A Perthshire right-to-die campaigner with Motor Neurone Disease (MND) will travel to Switzerland this week to end his life.
65-year-old Richard Selley will travel to the Dignitas clinic in Zurich after years of campaigning for assisted dying to be legalised in Scotland.
Richard, who lives in Glenalmond, remembers his earliest suspicions of having MND arising when he watched The Theory of Everything, a biopic on the life of Professor Stephen Hawking.
Only three months after watching the film, he was diagnosed with the terminal illness and his ability to speak, walk and eat began to deteriorate.
The average life expectancy after being diagnosed is usually around 14 months but the former economics teacher has now lived with the condition for just over four years.
That is long enough for author Richard, who published his charity book “Death Sits on My Shoulder”, about coming to terms with the illness, last year.
Richard has been thinking about ending his life for more than a year.
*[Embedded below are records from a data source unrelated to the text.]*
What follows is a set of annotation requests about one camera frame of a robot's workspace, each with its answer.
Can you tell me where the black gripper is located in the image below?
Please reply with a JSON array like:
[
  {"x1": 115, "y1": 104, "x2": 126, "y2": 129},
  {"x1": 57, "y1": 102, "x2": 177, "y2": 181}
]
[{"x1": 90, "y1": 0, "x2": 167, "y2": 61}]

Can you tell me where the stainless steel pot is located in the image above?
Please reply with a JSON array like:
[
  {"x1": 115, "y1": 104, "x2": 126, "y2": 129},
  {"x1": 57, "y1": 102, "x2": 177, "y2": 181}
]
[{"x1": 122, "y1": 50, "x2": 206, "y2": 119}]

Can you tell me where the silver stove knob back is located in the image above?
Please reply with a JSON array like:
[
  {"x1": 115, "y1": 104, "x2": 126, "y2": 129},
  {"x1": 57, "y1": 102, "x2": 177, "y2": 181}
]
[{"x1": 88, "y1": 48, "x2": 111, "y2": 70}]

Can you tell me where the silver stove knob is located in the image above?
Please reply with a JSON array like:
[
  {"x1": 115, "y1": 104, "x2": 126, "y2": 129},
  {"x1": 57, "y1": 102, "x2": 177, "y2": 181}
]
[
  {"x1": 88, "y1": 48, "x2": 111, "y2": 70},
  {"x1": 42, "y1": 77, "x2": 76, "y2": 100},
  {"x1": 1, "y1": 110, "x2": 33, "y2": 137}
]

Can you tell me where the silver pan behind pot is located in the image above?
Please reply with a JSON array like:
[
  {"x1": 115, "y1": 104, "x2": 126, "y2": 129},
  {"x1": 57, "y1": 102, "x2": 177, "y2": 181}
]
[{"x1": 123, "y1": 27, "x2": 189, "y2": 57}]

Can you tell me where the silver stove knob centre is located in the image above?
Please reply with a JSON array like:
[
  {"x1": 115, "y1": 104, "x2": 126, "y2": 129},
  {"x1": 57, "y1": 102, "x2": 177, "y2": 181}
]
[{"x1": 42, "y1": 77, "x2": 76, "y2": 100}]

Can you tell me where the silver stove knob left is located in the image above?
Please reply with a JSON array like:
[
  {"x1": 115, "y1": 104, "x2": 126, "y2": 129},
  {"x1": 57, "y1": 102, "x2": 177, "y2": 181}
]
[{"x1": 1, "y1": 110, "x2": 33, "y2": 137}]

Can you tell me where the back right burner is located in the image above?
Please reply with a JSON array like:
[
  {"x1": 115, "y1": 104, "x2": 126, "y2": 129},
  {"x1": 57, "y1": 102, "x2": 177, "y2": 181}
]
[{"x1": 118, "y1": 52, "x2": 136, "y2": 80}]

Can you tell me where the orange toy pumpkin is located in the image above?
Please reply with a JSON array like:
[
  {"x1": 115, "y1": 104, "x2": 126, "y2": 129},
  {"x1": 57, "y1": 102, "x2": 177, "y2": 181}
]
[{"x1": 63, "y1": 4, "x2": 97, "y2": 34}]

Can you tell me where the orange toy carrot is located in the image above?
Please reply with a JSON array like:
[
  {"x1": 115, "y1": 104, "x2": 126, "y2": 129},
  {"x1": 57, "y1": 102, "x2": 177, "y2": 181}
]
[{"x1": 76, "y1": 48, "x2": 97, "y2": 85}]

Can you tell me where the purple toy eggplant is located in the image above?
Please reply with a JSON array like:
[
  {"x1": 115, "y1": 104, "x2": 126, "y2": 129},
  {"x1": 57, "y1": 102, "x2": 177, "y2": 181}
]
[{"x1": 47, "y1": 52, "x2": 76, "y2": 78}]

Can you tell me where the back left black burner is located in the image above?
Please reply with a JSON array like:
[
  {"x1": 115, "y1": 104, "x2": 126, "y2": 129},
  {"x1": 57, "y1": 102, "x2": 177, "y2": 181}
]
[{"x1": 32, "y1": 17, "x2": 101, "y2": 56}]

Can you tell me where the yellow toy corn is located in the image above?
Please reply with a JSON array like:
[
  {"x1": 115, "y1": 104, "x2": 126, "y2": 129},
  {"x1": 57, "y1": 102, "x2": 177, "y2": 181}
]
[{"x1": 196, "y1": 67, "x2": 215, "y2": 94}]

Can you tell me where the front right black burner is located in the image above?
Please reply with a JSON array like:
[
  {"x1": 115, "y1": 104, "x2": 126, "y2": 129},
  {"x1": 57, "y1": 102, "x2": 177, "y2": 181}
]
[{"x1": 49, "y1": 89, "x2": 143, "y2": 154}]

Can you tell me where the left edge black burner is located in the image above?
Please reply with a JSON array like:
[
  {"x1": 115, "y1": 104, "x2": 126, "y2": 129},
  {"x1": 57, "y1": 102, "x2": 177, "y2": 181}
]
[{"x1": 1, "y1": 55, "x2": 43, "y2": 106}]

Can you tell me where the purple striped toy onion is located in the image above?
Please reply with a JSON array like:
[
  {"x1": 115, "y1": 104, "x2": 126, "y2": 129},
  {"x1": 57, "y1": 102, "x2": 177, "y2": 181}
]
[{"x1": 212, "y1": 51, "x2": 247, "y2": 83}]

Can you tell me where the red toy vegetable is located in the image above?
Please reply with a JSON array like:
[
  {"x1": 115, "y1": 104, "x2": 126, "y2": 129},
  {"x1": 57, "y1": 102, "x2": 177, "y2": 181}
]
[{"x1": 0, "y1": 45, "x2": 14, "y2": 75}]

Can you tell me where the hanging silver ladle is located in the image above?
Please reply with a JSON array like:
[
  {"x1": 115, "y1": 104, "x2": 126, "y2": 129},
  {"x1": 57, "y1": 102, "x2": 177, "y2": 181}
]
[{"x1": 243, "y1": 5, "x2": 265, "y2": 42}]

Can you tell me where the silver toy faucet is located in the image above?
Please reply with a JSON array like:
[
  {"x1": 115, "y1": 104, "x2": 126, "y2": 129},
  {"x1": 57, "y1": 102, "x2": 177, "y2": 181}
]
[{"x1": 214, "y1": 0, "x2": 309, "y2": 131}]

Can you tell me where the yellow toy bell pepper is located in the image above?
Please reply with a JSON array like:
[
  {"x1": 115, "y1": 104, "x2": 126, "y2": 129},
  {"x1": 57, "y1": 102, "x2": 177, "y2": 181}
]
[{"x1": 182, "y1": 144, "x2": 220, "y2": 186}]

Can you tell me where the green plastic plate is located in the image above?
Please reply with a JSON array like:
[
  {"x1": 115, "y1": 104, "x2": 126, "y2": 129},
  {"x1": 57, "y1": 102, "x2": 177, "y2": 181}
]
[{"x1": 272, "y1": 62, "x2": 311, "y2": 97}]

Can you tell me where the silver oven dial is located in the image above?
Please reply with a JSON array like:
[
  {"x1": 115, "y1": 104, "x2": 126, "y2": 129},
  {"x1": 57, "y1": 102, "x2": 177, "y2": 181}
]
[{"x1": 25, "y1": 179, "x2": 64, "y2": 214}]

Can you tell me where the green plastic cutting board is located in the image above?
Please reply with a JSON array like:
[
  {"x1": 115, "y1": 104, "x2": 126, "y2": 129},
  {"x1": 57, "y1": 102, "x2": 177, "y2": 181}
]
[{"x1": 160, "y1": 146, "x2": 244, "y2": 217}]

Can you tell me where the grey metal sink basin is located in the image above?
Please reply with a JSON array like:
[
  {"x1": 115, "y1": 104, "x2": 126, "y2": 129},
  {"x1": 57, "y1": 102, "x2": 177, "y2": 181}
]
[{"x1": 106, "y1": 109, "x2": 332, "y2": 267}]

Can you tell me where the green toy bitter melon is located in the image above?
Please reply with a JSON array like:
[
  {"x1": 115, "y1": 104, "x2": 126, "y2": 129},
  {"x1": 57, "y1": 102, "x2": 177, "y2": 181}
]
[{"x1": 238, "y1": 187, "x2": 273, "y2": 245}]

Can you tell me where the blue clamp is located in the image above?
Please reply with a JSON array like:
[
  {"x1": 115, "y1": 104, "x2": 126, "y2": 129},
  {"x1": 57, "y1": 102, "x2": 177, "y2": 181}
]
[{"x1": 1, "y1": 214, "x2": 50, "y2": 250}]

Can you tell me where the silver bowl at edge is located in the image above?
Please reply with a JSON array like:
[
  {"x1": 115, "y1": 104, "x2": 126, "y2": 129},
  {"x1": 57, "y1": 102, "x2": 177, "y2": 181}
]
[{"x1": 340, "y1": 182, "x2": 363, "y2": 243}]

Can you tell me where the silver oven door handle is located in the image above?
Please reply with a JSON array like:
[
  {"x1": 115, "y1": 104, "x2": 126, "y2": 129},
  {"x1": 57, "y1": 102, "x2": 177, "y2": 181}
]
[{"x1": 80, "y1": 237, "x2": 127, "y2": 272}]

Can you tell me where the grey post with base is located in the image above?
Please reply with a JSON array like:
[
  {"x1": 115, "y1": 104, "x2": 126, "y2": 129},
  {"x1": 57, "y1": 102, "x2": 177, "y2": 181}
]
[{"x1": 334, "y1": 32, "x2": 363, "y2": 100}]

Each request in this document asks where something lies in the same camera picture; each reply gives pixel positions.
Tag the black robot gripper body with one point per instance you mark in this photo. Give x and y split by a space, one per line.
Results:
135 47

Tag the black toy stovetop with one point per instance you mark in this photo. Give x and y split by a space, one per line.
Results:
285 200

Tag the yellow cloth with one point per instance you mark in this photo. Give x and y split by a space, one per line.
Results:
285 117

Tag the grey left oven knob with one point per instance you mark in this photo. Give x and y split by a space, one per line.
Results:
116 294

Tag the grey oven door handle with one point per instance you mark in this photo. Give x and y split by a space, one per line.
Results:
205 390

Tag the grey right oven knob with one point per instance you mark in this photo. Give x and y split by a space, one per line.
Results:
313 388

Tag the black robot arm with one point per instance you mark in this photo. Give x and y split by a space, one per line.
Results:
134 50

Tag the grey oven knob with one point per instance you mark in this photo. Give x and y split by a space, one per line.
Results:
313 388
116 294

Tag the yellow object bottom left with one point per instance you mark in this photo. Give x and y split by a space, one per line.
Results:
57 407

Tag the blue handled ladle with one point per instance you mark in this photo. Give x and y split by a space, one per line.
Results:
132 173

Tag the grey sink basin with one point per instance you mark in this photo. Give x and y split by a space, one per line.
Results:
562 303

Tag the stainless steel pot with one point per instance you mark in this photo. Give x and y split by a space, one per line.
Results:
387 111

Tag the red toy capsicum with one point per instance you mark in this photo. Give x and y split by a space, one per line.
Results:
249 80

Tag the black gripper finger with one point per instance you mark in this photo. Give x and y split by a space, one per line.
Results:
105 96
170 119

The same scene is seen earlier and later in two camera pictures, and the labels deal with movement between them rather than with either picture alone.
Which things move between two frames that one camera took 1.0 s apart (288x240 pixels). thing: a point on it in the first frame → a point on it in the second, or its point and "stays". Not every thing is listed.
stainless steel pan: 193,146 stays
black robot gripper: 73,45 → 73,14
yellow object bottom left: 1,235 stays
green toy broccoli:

Since being diagnosed, Richard has fought for the right to die much closer to home, saying that while he is grateful for the service available from Dignitas, Holyrood politicians should be stepping up the battle to resolve assisted dying, which in his eyes is “one of the last great human rights issues to be tackled.”
Writing in his blog, Richard said: “Throughout this month, I have known that I will die on September 6. That has been a surreal experience, not dissimilar, perhaps, to that faced by someone waiting in a condemned cell.
“I will end my life in a few days time, and I have to admit, those moments have rarely been out of my mind recently, I have shed some tears, but my overriding emotion has been one of relief.
“As I have said my goodbyes to family and friends, or read their farewell messages, I have felt profoundly sad, but feelings such as anger and despair left me long ago. [My wife] Elaine will be at my side in Switzerland, and although parting from each other will be unbearable, she knows that I cannot battle with this awful disease any longer.
“I am exhausted by it, and it is time to go.”